Ele se abaixou, desviando do próximo.
Seus movimentos eram fluidos, quase perfeitos, enquanto ele esquivava de todos os ataques com graça.
Observando a cena, alguns espectadores apertaram os braços de suas cadeiras. A coreografia era espetacular, com os golpes quase o atingindo.
Se ao menos soubessem que tudo estava sendo orquestrado por Julien.
Puxando os fios no momento certo, ele alterava o curso dos ataques, controlando tudo como quis.
Apenas alguns na plateia perceberam isso, franzindo a testa.
Swoosh—!
Desviando de outro golpe, os lábios de Julien tremeram quando ficou cara a cara com um cavaleiro. Ele brandiu a adaga, e…
Puchi!
Jorrou sangue.
De repente, um vermelho vivo rompeu a monotonia cinza, criando um contraste chocante.
Olhando para isso, os lábios de Azarias tremeram ainda mais. Uma onda estranha de excitação percorria sua mente. Mais… Ele queria mais. A loucura que o consumia distorceu seu rosto.
Puchi! Puchi!
[Mais….!]
Vermelho respingou no mundo cinza.
Em sua loucura, Azarias parecia ter se perdido, enquanto continuava a esfaquear. Sua expressão era de puro prazer, como uma criança brincando.
Corta. Corta. Corta—!
“Isso…”
Incapazes de suportar a cena, alguns espectadores cobriram a boca, e sussurros surgiram.
“Ele não está realmente matando eles, está?”
“Não pode ser…”
“Mas por que parece tão real?”
A plateia não foi a única a achar isso real. Os escritores e organizadores também pareciam perdidos na atuação.
“Isso… Tem certeza que é atuação?”
“Aquilo.”
Olga olhava para o palco em transe. Embora sentisse algo errado, não conseguia desviar os olhos de Azarias.
Ele estava…
“Perfeito.”
A cena estava…
“Perfeita.”
Tudo estava…
“Perfeito.”
Não havia outras palavras para descrever o que via. Capturar perfeitamente a loucura e o êxtase que ele sentia… Era simplesmente perfeito.
Apenas os mais poderosos perceberam algo errado, franzindo a testa.
“É algum novo método de atuação?”
Eles sabiam que os cortes eram reais.
Delilah também percebeu, examinando Julien. Ele parecia perdido em sua loucura, manipulando os cavaleiros com seus fios.
Não era a primeira vez que os via, mas a forma inteligente como os usava a impressionou.
Que poder interessante…
“….Deve estar tudo bem.”
Ninguém reagiu porque os cortes não pareciam letais. Eram superficiais.
[Hahaha!]
A cada golpe, ele mergulhava mais fundo na loucura. O mundo cinza gradualmente se tingia de vermelho.
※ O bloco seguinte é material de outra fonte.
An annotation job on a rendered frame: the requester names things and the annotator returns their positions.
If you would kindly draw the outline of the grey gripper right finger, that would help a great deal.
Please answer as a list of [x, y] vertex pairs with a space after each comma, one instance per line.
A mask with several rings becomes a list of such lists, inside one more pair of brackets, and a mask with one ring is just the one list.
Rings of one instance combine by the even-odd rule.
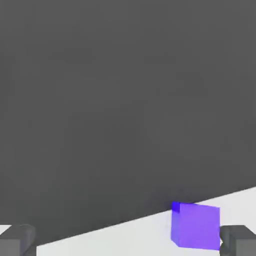
[[245, 225], [220, 227], [220, 256], [256, 256], [256, 234]]

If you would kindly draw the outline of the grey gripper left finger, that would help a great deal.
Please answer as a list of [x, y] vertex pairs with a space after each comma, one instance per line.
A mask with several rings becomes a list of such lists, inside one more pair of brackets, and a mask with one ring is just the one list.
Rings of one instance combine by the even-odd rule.
[[0, 256], [37, 256], [36, 228], [30, 224], [11, 225], [0, 235]]

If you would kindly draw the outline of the large purple box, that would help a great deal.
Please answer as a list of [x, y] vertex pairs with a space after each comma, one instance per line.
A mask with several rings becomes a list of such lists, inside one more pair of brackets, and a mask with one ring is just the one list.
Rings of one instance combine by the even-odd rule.
[[180, 202], [180, 212], [171, 210], [171, 240], [180, 248], [220, 248], [220, 208]]

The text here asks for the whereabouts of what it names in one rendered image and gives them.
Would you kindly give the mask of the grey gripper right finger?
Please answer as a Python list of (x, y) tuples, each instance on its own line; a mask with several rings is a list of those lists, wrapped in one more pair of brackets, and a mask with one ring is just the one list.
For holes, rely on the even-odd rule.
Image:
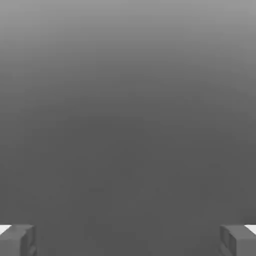
[(256, 224), (221, 225), (219, 256), (256, 256)]

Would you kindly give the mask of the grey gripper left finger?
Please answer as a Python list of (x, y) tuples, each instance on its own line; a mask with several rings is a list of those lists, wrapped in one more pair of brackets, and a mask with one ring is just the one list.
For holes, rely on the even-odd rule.
[(0, 256), (38, 256), (36, 226), (0, 224)]

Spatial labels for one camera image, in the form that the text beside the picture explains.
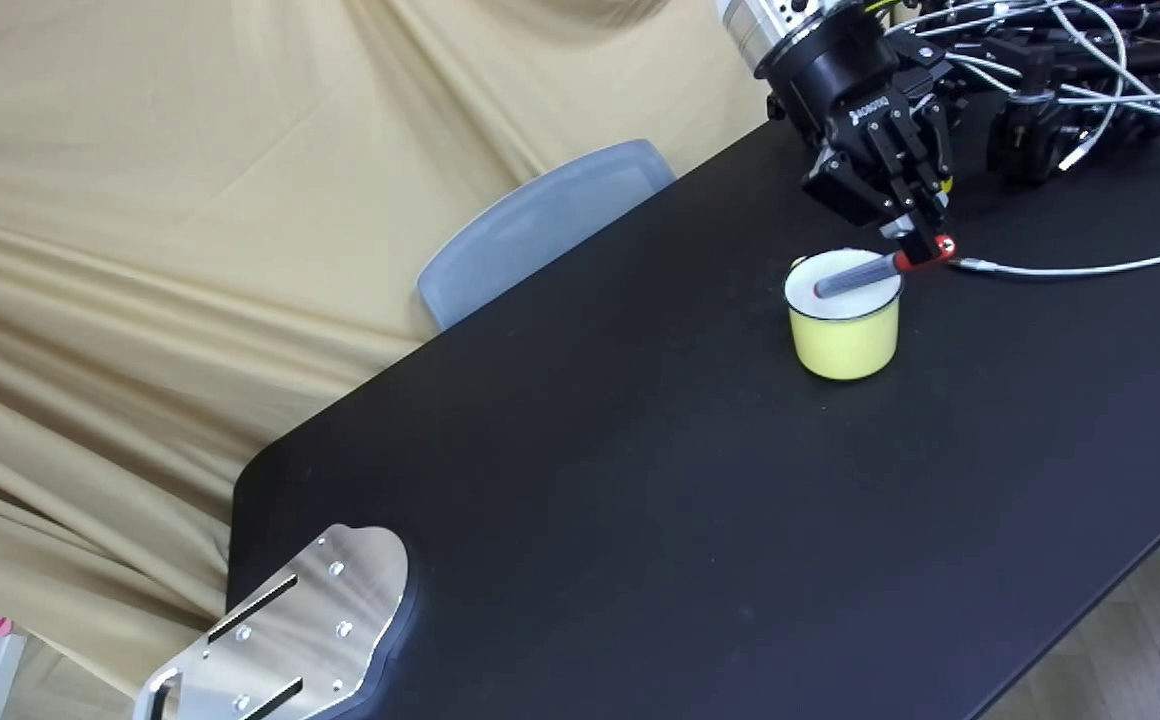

Era uma visão perturbadora.
Especialmente quando…
Baque. Baque. Baque.
[Haa…]
Ficou difícil dizer se ele ainda atuava.
Parado no centro do beco, sua cabeça baixou, e o mundo congelou.
O tempo todo… Outra pessoa estivera presente.
Era Joseph, que observara tudo de onde estava. A presença de Julien fora tão avassaladora que quase todos o esqueceram.
[…..]
Um silêncio pesado e sufocante se seguiu.
Com seu olhar fixo em Azarias, a voz rouca do detetive quebrou o silêncio.
[…Era você.]
Cli Cla—
As luzes se apagaram em seguida.
Ficaram assim por alguns segundos antes de voltarem.
Quando retornaram, o cenário havia mudado. O mundo não era mais cinza, e Azarias havia sumido.
Joseph estava de volta à floricultura.
A visão terminara.
Parado no meio da loja, ele ficou em silêncio por alguns segundos.
[Haa.]
Respirando fundo, seu corpo tremia. Era claro para a plateia que ele fora afetado pelo que vira.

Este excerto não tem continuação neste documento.